* **What is being asked**
All records must be quoted exactly. Omit the pictures.

* **Data for processing**

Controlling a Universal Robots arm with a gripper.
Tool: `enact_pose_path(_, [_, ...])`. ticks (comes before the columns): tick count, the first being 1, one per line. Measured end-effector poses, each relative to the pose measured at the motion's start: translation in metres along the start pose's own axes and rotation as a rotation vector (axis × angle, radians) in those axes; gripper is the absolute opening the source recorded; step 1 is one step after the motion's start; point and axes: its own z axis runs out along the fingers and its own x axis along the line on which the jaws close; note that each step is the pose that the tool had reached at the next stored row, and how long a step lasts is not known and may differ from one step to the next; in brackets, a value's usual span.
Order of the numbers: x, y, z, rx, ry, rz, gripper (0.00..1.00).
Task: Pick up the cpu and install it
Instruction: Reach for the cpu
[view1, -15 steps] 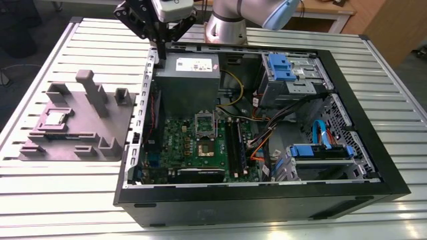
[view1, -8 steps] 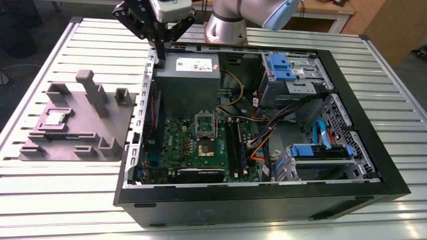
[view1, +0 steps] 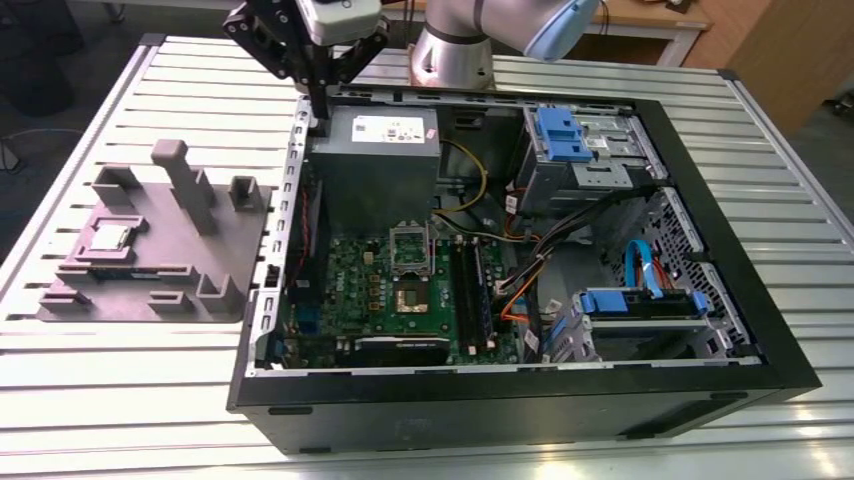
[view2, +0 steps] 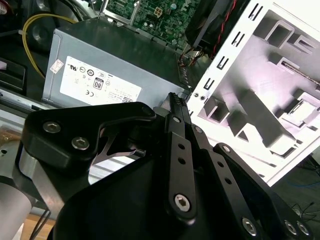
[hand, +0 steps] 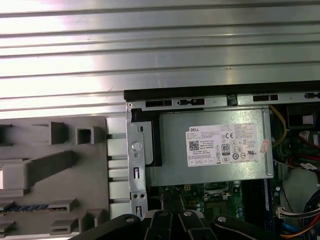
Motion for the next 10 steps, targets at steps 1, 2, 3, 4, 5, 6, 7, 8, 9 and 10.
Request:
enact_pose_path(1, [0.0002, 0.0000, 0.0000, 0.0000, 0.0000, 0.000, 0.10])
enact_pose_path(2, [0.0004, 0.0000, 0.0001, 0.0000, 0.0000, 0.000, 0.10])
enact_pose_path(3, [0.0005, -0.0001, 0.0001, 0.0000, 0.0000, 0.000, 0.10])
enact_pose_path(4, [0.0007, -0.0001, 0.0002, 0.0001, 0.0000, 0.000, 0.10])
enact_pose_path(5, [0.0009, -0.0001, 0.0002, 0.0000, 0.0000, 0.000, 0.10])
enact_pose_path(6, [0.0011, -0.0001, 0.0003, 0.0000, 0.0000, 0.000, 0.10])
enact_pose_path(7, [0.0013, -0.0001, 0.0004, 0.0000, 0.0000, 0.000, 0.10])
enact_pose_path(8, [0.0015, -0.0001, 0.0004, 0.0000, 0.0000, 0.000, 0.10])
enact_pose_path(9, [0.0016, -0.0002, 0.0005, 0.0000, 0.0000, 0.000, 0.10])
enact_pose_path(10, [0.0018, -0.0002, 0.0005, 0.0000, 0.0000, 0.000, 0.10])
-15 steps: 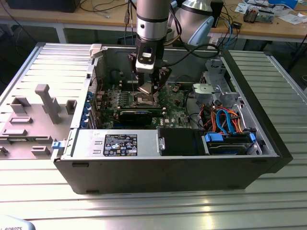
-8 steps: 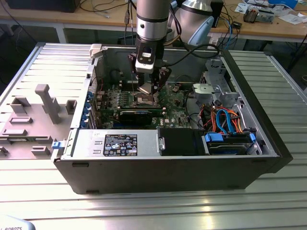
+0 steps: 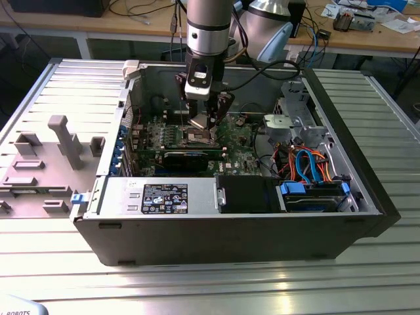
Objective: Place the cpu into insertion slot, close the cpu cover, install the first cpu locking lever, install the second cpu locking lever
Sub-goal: 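Place the cpu into insertion slot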
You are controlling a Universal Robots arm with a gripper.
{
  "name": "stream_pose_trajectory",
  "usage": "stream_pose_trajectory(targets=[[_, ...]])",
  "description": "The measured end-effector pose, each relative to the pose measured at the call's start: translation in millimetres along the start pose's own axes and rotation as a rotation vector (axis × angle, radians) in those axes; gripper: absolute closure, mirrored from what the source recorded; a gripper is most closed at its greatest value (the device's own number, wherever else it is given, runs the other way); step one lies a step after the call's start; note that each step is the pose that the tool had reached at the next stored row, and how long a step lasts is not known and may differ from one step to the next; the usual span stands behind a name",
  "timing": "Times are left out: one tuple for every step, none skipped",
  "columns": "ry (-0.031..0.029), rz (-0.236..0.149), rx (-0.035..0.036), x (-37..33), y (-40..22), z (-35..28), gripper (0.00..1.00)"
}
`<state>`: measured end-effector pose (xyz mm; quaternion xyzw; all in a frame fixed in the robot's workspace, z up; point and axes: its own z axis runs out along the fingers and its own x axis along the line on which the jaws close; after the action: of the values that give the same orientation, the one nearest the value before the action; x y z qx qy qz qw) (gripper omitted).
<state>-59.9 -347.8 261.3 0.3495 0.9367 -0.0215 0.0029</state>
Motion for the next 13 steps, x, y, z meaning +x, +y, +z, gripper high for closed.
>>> stream_pose_trajectory(targets=[[-0.0002,0.001,0.0003,0.0,0.0,0.0,0.45],[-0.0004,0.002,0.0006,0.0,0.0,0.0,0.45],[-0.0008,0.003,0.0011,0.0,0.0,0.0,0.45],[-0.001,0.005,0.0015,0.0,0.0,0.0,0.45],[-0.0014,0.006,0.002,0.0,0.0,0.0,0.45],[-0.0015,0.007,0.0022,0.0,0.0,0.1,0.45],[-0.0018,0.009,0.0027,0.0,0.0,0.1,0.45],[-0.002,0.009,0.0029,0.0,0.0,0.1,0.45],[-0.0021,0.01,0.0032,0.0,0.0,0.1,0.45],[-0.0024,0.011,0.0035,0.0,0.0,0.1,0.45],[-0.0025,0.012,0.0037,0.0,0.0,0.1,0.45],[-0.0027,0.013,0.004,0.0,0.0,0.1,0.45],[-0.0029,0.015,0.0044,0.0,0.0,0.1,0.45]])
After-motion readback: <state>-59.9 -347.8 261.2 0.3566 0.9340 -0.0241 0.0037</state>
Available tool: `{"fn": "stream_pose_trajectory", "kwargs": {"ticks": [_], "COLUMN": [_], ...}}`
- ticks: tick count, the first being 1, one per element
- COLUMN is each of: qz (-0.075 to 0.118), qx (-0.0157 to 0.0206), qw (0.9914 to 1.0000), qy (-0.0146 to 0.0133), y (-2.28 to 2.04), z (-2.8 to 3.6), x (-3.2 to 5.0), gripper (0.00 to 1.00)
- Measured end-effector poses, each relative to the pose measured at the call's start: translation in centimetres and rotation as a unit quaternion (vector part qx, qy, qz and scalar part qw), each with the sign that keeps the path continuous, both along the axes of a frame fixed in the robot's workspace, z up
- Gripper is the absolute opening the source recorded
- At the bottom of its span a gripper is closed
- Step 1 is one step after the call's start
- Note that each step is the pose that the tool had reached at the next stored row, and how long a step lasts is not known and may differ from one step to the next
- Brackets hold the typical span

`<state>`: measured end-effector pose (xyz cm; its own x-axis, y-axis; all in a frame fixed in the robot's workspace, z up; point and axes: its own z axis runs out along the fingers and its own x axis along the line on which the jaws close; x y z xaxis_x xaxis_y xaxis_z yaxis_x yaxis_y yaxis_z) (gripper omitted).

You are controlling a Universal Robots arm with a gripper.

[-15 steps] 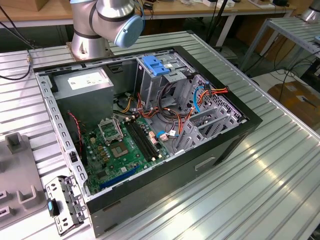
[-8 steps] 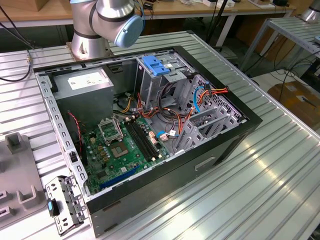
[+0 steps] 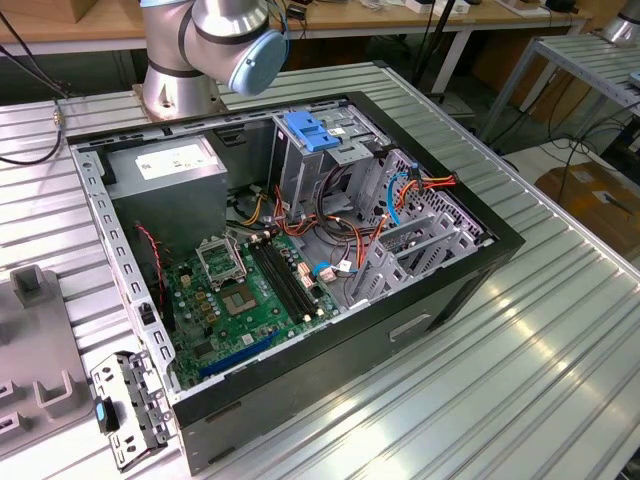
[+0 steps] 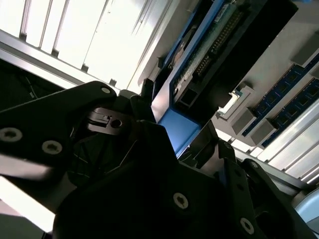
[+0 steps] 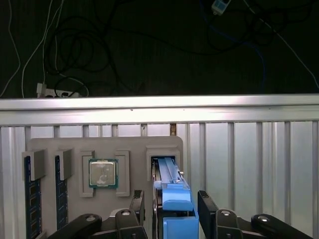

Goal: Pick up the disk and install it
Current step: 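Pick up the disk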

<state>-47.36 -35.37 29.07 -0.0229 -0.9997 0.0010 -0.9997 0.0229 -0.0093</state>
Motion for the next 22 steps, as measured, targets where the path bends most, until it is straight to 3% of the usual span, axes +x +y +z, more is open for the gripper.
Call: {"fn": "stream_pose_trajectory", "kwargs": {"ticks": [1,2,7,10,22], "qz": [0.0,0.0,0.0,0.0,-0.002], "qx": [0.0,0.0,0.0,0.0001,0.0002], "qw": [1.0,1.0,1.0,1.0,1.0], "qy": [0.0,0.0,0.0002,0.0001,0.0003], "y": [0.0,0.0,0.11,-0.53,-0.27], "z": [-0.01,-0.01,-0.03,-0.06,-0.14], "x": [0.0,0.0,0.0,0.01,0.05], "gripper": [0.58,0.51,0.51,0.51,0.51]}}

* **Task response**
Controlling a Universal Robots arm with a gripper.
Tool: `enact_pose_path(_, [_, ...])`. ticks (comes before the columns): tick count, the first being 1, one per line. Measured end-effector poses, each relative to the pose measured at the motion's start: translation in metres along the start pose's own axes and rotation as a rotation vector (axis × angle, radians) in those axes; gripper is the absolute opening the source recorded; step 1 is one step after the motion's start; point and axes: its own z axis runs out along the fingers and its own x axis along the line on which the jaws close; note that each step is the pose that the tool had reached at the next stored row, and how long a step lasts is not known and may differ from one step to the next; in brackets, a value's usual span.
Order of the numbers: x, y, z, rx, ry, rz, gripper (0.00..1.00).
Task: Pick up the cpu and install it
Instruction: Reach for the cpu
[view1, -15 steps] 
[view1, -8 steps] 
[view1, +0 steps] 
[view2, +0 steps] 
[hand, +0 steps] 
Motion for the next 10 steps, targets at steps 1, 2, 3, 4, 5, 6, 7, 8, 9 and 10.
Request:
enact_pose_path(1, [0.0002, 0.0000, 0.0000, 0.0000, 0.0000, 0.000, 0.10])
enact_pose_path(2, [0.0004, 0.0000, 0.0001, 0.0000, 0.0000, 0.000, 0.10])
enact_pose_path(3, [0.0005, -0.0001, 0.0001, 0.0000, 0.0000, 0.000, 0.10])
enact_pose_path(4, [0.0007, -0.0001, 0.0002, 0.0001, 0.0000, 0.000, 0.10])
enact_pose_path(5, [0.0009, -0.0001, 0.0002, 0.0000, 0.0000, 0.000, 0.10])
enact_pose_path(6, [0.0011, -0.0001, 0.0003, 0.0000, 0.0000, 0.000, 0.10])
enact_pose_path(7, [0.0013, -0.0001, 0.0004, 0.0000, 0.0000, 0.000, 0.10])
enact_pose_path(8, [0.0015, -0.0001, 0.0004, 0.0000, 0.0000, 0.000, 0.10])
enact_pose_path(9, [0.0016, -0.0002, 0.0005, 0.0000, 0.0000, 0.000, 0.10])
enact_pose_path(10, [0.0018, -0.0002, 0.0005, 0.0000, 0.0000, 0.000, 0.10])
-15 steps: 
-8 steps: 
+0 steps: 
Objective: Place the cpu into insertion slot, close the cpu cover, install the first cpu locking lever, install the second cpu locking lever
Sub-goal: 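Place the cpu into insertion slot
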You are controlling a Universal Robots arm with a gripper.
{
  "name": "stream_pose_trajectory",
  "usage": "stream_pose_trajectory(targets=[[_, ...]])",
  "description": "The measured end-effector pose, each relative to the pose measured at the call's start: translation in millimetres along the start pose's own axes and rotation as a rotation vector (axis × angle, radians) in those axes; gripper: absolute closure, mirrored from what the source recorded; a gripper is most closed at its greatest value (the device's own number, wherever else it is given, runs the other way); step one lies a step after the call's start; note that each step is the pose that the tool had reached at the next stored row, and how long a step lasts is not known and may differ from one step to the next; the usual span stands behind a name",
  "timing": "Times are left out: one tuple for every step, none skipped",
  "columns": "ry (-0.031..0.029), rz (-0.236..0.149), rx (-0.035..0.036), x (-37..33), y (-40..22), z (-35..28), gripper (0.00..1.00)"
}
`<state>`: measured end-effector pose (xyz mm; quaternion xyzw; all in a frame fixed in the robot's workspace, z up; point and axes: its own z axis runs out along the fingers and its own x axis along the line on which the jaws close; after the action: of the values that give the same orientation, the one nearest the value before the action; x y z qx qy qz qw) (gripper omitted).
<state>-59.9 -347.8 261.3 0.3495 0.9367 -0.0215 0.0029</state>
Motion for the next 13 steps, x, y, z meaning +x, +y, +z, gripper high for closed.
>>> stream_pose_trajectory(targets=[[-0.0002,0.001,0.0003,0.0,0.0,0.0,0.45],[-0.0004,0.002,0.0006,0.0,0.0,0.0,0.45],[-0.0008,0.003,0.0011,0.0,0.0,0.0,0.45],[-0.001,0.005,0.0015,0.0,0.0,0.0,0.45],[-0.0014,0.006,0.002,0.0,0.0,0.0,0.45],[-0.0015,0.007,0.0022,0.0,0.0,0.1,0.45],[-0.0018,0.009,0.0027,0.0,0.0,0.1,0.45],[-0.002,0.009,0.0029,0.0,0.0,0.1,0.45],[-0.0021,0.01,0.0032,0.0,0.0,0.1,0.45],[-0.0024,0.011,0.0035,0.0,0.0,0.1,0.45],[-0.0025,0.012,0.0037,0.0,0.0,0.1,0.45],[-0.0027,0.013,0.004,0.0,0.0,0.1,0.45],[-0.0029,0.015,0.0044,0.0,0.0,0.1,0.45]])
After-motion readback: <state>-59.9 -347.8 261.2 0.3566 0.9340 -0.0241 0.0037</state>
Available tool: `{"fn": "stream_pose_trajectory", "kwargs": {"ticks": [_], "COLUMN": [_], ...}}`
- ticks: tick count, the first being 1, one per element
- COLUMN is each of: qz (-0.075 to 0.118), qx (-0.0157 to 0.0206), qw (0.9914 to 1.0000), qy (-0.0146 to 0.0133), y (-2.28 to 2.04), z (-2.8 to 3.6), x (-3.2 to 5.0), gripper (0.00 to 1.00)
- Measured end-effector poses, each relative to the pose measured at the call's start: translation in centimetres and rotation as a unit quaternion (vector part qx, qy, qz and scalar part qw), each with the sign that keeps the path continuous, both along the axes of a frame fixed in the robot's workspace, z up
- Gripper is the absolute opening the source recorded
- At the bottom of its span a gripper is closed
- Step 1 is one step after the call's start
- Note that each step is the pose that the tool had reached at the next stored row, and how long a step lasts is not known and may differ from one step to the next
- Brackets hold the typical span

`<state>`: measured end-effector pose (xyz cm; its own x-axis, y-axis; all in a frame fixed in the robot's workspace, z up; point and axes: its own z axis runs out along the fingers and its own x axis along the line on which the jaws close; x y z xaxis_x xaxis_y xaxis_z yaxis_x yaxis_y yaxis_z) (gripper omitted).

You are controlling a Universal Robots arm with a gripper.

[-15 steps] 
[-8 steps] 
[+0 steps] 
[+0 steps] 
[+0 steps] 

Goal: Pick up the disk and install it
Current step: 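Pick up the disk
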
<state>-47.36 -35.37 29.07 -0.0229 -0.9997 0.0010 -0.9997 0.0229 -0.0093</state>
Motion for the next 22 steps, as measured, targets where the path bends most, until it is straight to 3% of the usual span, axes +x +y +z, more is open for the gripper.
Call: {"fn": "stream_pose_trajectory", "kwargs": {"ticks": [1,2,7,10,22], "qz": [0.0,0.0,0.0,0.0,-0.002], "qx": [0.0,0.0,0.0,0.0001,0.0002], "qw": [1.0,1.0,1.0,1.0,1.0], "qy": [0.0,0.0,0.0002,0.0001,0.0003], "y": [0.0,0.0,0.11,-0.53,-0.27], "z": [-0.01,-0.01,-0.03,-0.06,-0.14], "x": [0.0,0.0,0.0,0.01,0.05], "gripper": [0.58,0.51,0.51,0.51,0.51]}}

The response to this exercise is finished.